1. A method for filtering instruction-based fine-tuning datasets, characterized in that, include: Obtain the original instruction fine-tuning dataset; Using labels as graph nodes and the relationships between labels as edge weights, a label graph is constructed to perform semantic space modeling on the original instruction fine-tuning dataset; wherein, the contribution of each data point in the original instruction fine-tuning dataset to the dataset's information content comes from the label corresponding to that data point; Considering the transmission of information on the label graph, calculate the information gain value of the data subset, and use the data subset with the largest information gain value as the filtering target to filter out the final instruction fine-tuning data subset from the original instruction fine-tuning dataset; The information gain value of the data subset is calculated using the following expression: In the formula: A subset of data; It is an information gain function that is monotonically increasing and its rate of increase is decreasing.
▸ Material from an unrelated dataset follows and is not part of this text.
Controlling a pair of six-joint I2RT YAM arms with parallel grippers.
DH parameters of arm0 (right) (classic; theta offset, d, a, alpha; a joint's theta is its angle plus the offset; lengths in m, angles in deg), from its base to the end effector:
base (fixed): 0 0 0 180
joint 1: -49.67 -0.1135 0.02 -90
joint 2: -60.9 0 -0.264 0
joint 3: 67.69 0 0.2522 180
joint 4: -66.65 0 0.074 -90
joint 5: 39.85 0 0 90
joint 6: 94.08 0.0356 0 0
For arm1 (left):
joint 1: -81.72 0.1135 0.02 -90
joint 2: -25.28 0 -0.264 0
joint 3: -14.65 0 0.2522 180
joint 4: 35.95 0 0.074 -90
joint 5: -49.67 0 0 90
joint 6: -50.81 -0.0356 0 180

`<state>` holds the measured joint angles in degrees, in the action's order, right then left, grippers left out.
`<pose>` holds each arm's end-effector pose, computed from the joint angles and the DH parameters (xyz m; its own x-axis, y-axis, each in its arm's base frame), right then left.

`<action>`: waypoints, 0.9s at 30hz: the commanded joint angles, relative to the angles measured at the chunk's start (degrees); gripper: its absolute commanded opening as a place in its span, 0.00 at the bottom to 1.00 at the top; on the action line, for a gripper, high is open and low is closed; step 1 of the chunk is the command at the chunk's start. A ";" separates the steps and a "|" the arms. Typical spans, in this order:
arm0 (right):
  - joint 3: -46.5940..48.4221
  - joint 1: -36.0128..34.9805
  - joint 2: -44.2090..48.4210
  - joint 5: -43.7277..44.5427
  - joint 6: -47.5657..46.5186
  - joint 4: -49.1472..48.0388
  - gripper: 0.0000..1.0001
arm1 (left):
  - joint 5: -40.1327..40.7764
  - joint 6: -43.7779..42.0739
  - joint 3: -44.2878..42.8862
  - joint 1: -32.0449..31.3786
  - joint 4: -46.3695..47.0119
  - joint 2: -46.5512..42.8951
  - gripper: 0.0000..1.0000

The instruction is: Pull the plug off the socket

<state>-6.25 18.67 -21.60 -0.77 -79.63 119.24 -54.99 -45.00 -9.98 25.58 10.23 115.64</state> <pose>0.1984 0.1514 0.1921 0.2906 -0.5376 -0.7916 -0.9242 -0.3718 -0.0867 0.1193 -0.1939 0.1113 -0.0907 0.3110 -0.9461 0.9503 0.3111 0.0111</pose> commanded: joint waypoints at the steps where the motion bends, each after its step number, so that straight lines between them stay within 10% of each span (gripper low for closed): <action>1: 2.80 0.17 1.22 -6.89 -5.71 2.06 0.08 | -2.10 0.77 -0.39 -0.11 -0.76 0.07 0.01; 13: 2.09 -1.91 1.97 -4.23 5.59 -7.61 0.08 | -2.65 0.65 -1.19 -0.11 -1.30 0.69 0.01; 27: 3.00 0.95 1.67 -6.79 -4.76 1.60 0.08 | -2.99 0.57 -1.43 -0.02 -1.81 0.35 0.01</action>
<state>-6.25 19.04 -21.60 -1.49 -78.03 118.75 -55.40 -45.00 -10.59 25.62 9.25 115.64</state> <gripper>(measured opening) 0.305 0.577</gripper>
It is a transfer matrix, a transfer matrix elements in Indicates the first The first tag and the first The amount of information transmitted between tags is calculated based on the edge weights between tags. For the first The amount of information in each piece of data For the first The score of each data point For the first Label vectors for each data item.

2. The instruction fine-tuning dataset filtering method according to claim 1, characterized in that, The edge weights between the labels are represented by semantic similarity. When the semantic similarity between the labels is lower than a preset threshold, the edge weights between the labels are reset to 0.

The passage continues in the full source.